Нет, ты белая ворона, я тебе это сто раз говорил, ты таинственное чудо неизвестного происхождения, как летающее блюдечко. Ну, хорошо, беру свои слова обратно. И я тебе нисколько не мешаю читать о товарище Федюхе, читай сколько угодно... А на Лидо мы и знакомых найдем, в Венеции есть русские. Ты очень мила в обществе.
— Прямо княгиня Буйтур-Хвалынцева. Какие там знакомые, мне они и не нужны. Я буду работать. Видишь, уже все разложила на столе. Но что будешь делать целый день ты?
— Скучать никак не буду. Я и себе купил много романов, английских, американских, французских. Чуть не полное собрание Сименона.
— Это детективные романы? Право, уж тогда лучше читай советские. А книги эмигрантов ты тоже выписал?
— Выписал, кажется, все, что есть. Да есть не очень много. Они ведь все умерли, Чан Кай Ши без Формозы.
— Вовсе не все! Я и их читаю охотно. Лишь бы было русское! Французский язык я знаю очень плохо и просто не представляю себе, как я стала бы читать немецкий роман! Ученые книги — это другое дело.
Иногда по вечерам он читал ей вслух. Тургенева читать решительно отказался; к огорчению Наташи, не любил этого писателя. Но среди ее книг нашелся томик театральных пьес Чехова. Их Шелль читал охотно.

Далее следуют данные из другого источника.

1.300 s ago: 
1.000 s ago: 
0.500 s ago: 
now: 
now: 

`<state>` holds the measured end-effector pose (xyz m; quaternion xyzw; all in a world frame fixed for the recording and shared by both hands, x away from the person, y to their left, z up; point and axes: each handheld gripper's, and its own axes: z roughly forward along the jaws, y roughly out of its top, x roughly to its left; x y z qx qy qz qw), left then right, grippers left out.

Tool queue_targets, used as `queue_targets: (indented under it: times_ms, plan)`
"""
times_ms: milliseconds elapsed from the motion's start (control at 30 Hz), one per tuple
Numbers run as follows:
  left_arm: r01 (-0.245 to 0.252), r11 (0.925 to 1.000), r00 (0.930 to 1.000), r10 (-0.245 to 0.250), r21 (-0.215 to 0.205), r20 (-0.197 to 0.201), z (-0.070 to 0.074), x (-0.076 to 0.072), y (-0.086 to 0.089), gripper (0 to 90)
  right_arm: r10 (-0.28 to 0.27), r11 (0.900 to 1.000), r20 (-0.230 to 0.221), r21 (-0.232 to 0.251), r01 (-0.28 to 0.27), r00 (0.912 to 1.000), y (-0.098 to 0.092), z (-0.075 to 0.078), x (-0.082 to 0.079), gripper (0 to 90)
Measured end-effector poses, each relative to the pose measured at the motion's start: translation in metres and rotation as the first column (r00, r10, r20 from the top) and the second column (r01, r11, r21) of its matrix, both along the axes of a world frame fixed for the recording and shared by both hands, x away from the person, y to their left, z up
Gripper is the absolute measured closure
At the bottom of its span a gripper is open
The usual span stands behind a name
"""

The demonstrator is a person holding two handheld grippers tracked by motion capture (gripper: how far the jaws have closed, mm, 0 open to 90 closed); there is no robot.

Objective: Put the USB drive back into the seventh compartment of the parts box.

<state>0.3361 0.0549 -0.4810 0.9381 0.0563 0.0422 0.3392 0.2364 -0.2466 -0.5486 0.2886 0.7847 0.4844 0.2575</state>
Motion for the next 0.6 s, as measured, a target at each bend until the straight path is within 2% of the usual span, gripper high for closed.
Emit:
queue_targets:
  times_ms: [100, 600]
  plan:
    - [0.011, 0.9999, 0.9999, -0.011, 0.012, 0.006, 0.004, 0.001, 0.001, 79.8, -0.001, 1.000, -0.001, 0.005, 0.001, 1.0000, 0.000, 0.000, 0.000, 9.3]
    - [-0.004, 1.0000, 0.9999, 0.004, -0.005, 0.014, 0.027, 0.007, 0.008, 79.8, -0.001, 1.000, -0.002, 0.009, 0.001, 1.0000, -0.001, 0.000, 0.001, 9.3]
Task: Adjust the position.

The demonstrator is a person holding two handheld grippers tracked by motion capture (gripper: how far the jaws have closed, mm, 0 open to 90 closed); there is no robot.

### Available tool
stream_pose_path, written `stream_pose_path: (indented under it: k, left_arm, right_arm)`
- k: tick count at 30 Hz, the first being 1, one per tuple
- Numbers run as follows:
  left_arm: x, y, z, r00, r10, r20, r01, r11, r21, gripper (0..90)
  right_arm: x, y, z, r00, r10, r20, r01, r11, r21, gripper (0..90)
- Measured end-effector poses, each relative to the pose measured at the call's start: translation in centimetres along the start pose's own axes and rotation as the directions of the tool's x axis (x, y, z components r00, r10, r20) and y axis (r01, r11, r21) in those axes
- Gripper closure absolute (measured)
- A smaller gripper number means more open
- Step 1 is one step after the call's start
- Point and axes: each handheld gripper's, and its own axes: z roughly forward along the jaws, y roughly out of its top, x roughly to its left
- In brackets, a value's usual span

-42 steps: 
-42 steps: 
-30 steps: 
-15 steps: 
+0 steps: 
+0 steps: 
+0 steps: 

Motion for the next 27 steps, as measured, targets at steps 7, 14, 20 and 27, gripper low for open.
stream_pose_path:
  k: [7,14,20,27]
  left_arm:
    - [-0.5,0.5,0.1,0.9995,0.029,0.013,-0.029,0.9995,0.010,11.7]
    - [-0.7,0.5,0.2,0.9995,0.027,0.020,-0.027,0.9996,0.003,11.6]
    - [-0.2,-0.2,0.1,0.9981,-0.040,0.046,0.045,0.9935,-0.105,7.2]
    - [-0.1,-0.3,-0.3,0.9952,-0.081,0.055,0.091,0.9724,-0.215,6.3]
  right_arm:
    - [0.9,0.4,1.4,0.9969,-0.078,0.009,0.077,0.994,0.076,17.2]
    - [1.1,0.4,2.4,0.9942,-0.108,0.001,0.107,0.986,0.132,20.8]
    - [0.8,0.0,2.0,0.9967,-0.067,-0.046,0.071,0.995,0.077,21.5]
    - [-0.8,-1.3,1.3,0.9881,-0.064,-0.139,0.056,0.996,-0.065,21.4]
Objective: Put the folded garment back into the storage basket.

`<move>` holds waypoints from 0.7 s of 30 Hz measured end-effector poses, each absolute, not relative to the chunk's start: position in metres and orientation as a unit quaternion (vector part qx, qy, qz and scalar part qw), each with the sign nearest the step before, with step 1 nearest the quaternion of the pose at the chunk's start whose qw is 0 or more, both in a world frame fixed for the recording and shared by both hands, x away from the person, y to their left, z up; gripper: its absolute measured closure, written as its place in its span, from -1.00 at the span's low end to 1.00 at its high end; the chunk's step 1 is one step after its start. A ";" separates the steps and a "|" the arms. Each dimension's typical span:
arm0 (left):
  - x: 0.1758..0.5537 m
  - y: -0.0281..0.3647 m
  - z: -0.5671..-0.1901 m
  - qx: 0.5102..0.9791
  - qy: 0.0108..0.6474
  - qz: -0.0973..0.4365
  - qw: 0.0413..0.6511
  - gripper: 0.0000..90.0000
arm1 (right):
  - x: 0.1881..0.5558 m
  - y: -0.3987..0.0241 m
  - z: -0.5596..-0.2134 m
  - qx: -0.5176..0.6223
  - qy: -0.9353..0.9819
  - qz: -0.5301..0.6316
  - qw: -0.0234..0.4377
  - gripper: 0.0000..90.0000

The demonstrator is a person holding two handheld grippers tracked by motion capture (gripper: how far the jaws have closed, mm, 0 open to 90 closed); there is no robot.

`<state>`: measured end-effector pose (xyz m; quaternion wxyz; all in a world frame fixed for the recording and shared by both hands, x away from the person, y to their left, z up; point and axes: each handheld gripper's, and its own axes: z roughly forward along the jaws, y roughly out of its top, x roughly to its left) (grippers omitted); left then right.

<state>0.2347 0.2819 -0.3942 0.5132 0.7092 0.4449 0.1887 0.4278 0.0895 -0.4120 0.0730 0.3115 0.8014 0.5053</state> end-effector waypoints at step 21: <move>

— Лучшая пьеса в русской литературе, по-моему, «Плоды просвещения», особенно первые два действия, — говорил он. — Затем «Ревизор» и одна тонкая, прекрасная пьеса Островского «Не все коту масленица». А уж после этого идут чеховские драмы. Они хороши, особенно «Дядя Ваня». Чехов создал «но вый жанр», но эффекты дешевые, такие же милые старые няни, такие же гитары и бубенчики, как в старых пьесах, такие же элементарные люди с «нет, вы подумайте» или с «двадцатью двумя несчастьями». Их, верно, легко писать, и они кажутся живыми именно потому, что пишутся двумя-тремя мазками не очень хорошей краски. А эти чуткие, нежные Сони, Ани, Ирины, Саши. А передовой добродетельный студент Трофимов, — он, кстати, точное повторение передового добродетельного студента Мелузова из «Талантов и поклонников». Никогда таких студентов и не было. И какие провалы: «Проснулся во мне прежний Иванов!» Или Ирина говорит о самой себе: «Душа моя как дорогой рояль, который заперт и ключ потерян!» А тотчас после убийства ее жениха она начинает что-то болтать о страданиях людей, о каких-то тайнах, о зиме, об осени, о труде. Этим вздором в дореволюционной России всего больше и восхищались, да еще офицерами и неофицерами, будто бы мечтавшими о том, что будет «через двести-триста лет». Этому придавалось «общественное значенье», вроде как обличению взяточников и купцов-самодуров в пьесах Островского. «Небо в алмазах» тоже было взяткой критикам, брошенной им костью: «Жрите». В «Скучной истории» профессор видит главную свою беду в том, что каждая мысль, каждое чувство живут в нем особняком и что нет у него общей идеи, — «а если нет этого, то, значит, нет и ничего». То есть будь он либералом, марксистом или народником, то всё было бы в совершенном порядке, история «скучной» не была бы! Критика, разумеется, общественную кость с аппетитом и сожрала. Что ж, теперь у прохвостов в Кремле есть общая идея, кушайте на здоровье... Большой, большой был писатель Чехов. Конечно, он самый правдивый писатель после Толстого, но его мысли... И вышло всё совершенно наоборот. Ах, Боже мой! Неужто он жил на капитал этих дешевеньких, скучных идей!